Ever! Jordan 2’s…Yes, that’s my opinion. That was the first Jordan shoe that Jordan had a hand in, so it's kind of funny to say his first shoe is the most slept on shoe. I think it’s because Mike made a completely different silhouette of sneaker and people didn’t really understand the complexity of the shoe. It was ahead of its time to be honest with you.
I don’t care what anyone says, we invented what these kids are doing today, yesterday and tomorrow. It's not old school, it's true school.
Garbage Pail Kids--that’s where it started for me. You could collect one and there would be an extra name for the second card, or there would be a little bit of a difference about the second one with a different name. My thing was trying to find the oddball card, that everyone couldn’t find. Obviously, with WWF wrestling back in the day, you got Hulk Hogan, Hacksaw Jim Dugan, the old announcer with the big beard (I forgot his name.) I always remember waking up every Saturday morning and I would go straight to the watching wrestling.

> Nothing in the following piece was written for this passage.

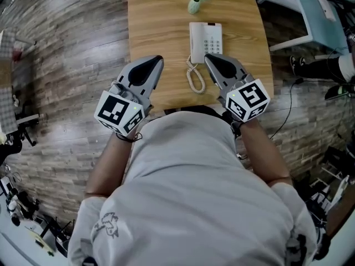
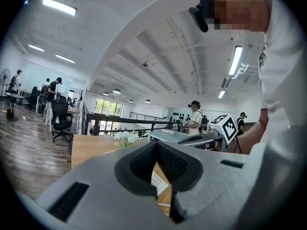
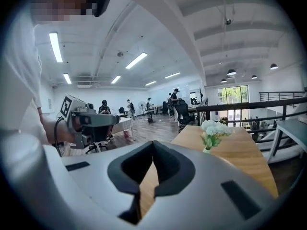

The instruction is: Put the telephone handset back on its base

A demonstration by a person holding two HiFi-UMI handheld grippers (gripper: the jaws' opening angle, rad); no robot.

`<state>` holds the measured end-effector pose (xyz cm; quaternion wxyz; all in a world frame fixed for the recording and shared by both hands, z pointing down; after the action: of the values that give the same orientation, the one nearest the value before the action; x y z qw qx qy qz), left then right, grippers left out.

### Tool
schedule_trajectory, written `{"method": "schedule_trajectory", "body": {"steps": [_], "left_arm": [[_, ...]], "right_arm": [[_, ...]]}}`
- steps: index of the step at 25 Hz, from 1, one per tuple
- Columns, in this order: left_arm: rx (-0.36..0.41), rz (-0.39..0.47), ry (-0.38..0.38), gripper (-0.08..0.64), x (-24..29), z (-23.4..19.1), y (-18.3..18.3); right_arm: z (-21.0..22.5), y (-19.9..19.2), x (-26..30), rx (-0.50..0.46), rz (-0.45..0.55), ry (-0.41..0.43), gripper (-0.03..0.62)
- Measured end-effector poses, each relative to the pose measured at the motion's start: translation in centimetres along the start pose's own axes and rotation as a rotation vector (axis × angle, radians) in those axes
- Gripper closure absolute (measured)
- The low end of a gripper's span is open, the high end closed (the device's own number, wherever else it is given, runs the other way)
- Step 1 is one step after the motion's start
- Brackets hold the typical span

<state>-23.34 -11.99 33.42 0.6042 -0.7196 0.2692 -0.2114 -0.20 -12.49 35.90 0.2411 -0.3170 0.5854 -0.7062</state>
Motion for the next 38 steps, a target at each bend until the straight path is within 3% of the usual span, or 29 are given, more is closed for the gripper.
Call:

All my buddies would come over and bring all their Garbage Pail Kids, and then came sneakers. I can’t really say collecting sneakers started until I was quite a bit older. We actually collected marbles too, kind of crazy. Played a lot of marbles back in the day. We were bored kids from in the dirt, we didn't have much to do, and marbles were easy to come across. We got cat eye marbles, we got the ones with the crazy colors in the middle that kinda splice out. We had the bigger ones, the smaller ones. We used to make the circle--we used to actually used to play marbles. That was a big deal. I remember collecting a lot of stuff like that, and of course hip-hop records. Back in the day, you had the Fat Boys, Grand Master Flash, you had all these people who were doing their thing, but then RUN DMC came into my life. When RUN DMC came into my life, my life changed.
I actually did a talent show in fifth grade, and I did “Walk This Way" for my song. They didn’t even know what the words were. “Hey diddle diddle with the kitty in the middle,” I mean in fifth grade! And they allowed this stuff to go through. I would say that is where the hip-hop thing started, and that’s where everything: shoes, fashion, all that stuff started to coming into play. I don’t care what anyone says, we invented what these kids are doing today, yesterday and tomorrow. It's not old school, it's true school.
There are a lot of people that inspire me. There’s several people who post on Instagram. I follow them, and the things they have to say. It kinda makes me wonder sometimes, where they pull their inspiration from. When I hear certain things said by, you know, Andy… He’s one of my favorite guys to watch on Instagram. He goes by @Andyfrisella. When this dude talks, you hear him say certain things. I will let this play for a second. [He played this clip from Andy's Instagram feed.] When I hear certain people say certain things, I say, "This guy actually knows his stuff." So the point is I pull a lot of my inspiration from these guys who have fortune 500 companies, these guys who have mogul real estate companies. These certain guys like @cleverinvestor on Instagram: he kills it with his speeches and stuff that you hear him say, and him showing the people he’s taught, or inspired to do certain things. These huge checks that they’re winning now, when two years ago, they were trying to figure out how to pay their mortgage. It’s really cool to see true motivation, not just people trying to be cool through a motivation through their Instagram, but actually show the truth through the pudding. When I see that, I give big praise to be honest with you.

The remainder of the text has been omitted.